In all, the Recreational Use Immunity statute does provide substantial protection to landowners who choose to open their lands to allow others to enjoy more of Wisconsin’s outdoors. But careful consideration of the limits and exceptions in the statute is a good idea before the risk of injury occurs.
Agricultural Tourism Activity Immunity
The Agricultural Tourism Activity statute, which is similar to the Recreational Use Immunity statute, but potentially substantially more beneficial to a farm owner trying to profit off of his or her farm, was enacted in April 2014. This statute grants immunity to anyone who provides an educational or recreational activity on a farm, ranch, or grove that allows visitors to “tour, explore, observe, learn about, participate in, or be entertained by an aspect of agricultural production, harvesting, or husbandry that occurs on the farm, ranch, grove, or other place” if the visitor is injured by a risk inherent in the agricultural tourism activity. The statute elaborates that the unpredictable behavior of farm animals and the ordinary dangers of structures or equipment used on a farm are inherent risks of agricultural activities.

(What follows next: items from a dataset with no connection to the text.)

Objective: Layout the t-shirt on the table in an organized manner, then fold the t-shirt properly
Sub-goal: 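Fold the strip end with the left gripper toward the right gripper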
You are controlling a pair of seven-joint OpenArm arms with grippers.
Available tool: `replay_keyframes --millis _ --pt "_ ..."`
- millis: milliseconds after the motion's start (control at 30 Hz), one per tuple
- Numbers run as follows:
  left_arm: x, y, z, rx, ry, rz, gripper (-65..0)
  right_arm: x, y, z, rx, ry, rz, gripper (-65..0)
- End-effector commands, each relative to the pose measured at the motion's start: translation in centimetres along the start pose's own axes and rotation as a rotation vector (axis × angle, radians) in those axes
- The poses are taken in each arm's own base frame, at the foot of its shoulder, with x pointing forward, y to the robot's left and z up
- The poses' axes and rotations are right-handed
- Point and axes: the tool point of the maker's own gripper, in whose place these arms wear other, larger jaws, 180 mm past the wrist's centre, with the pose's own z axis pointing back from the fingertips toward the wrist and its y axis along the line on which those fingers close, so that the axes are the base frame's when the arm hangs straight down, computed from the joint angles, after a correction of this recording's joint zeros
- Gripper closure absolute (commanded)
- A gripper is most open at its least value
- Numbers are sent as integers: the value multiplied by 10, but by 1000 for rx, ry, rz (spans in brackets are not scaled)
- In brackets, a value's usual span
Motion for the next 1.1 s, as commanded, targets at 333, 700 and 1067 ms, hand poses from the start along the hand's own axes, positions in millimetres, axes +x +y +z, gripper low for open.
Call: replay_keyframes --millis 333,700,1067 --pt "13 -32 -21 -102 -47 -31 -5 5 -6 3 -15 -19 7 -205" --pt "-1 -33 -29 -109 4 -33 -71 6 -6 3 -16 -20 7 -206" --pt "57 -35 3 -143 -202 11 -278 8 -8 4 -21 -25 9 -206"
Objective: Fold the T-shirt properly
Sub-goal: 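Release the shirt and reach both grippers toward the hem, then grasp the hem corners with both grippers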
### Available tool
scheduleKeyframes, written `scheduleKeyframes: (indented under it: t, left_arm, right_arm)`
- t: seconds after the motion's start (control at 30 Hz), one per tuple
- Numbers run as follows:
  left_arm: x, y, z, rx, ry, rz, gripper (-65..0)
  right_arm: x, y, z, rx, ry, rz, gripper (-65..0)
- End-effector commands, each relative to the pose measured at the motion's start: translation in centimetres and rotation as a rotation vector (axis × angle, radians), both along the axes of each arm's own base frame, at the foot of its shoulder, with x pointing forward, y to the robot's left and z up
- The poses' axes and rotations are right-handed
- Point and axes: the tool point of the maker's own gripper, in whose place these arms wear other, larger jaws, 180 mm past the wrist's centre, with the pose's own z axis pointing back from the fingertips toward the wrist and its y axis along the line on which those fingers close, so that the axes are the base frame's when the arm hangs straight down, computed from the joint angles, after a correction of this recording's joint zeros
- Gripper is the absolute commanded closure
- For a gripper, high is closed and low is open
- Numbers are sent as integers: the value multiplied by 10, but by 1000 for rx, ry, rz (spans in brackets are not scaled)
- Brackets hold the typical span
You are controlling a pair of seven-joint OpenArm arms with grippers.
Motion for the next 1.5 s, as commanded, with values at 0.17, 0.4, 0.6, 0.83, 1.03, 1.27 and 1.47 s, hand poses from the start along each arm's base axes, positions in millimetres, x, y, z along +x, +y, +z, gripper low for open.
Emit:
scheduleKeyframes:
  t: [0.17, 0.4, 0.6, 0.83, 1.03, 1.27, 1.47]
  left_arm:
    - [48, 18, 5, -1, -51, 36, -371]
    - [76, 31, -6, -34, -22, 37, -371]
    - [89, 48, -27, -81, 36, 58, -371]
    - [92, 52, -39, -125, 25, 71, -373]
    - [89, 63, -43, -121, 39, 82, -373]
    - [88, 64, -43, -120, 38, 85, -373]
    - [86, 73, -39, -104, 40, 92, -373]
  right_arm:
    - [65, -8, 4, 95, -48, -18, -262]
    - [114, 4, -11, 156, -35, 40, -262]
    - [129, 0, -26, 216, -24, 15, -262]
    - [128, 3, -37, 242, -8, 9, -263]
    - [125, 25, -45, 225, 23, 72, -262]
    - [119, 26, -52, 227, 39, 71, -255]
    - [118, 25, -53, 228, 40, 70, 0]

A key difference between the Agricultural Tourism Activity statute and the Recreational Use Immunity statute is that the Agricultural Tourism Activity statute does not have a maximum payment exception. In other words, an agricultural tourism provider can charge fees for the agricultural tourism activity without losing the protections provided by the statute.
Because this statute is relatively new in Wisconsin, there have not been many court cases interpreting its application and scope. Beware, however: one bright-line requirement for an agricultural tourism provider trying to take advantage of this new statute is that there must be clearly posted signs conforming with mandated language, font, and size requirements at each entrance to the property. Any provider who thinks they may be offering a tourism activity that could fall within the ambit of this statute should take great precaution to ensure they do not inadvertently lose their protection by failing to comply with this signage requirement.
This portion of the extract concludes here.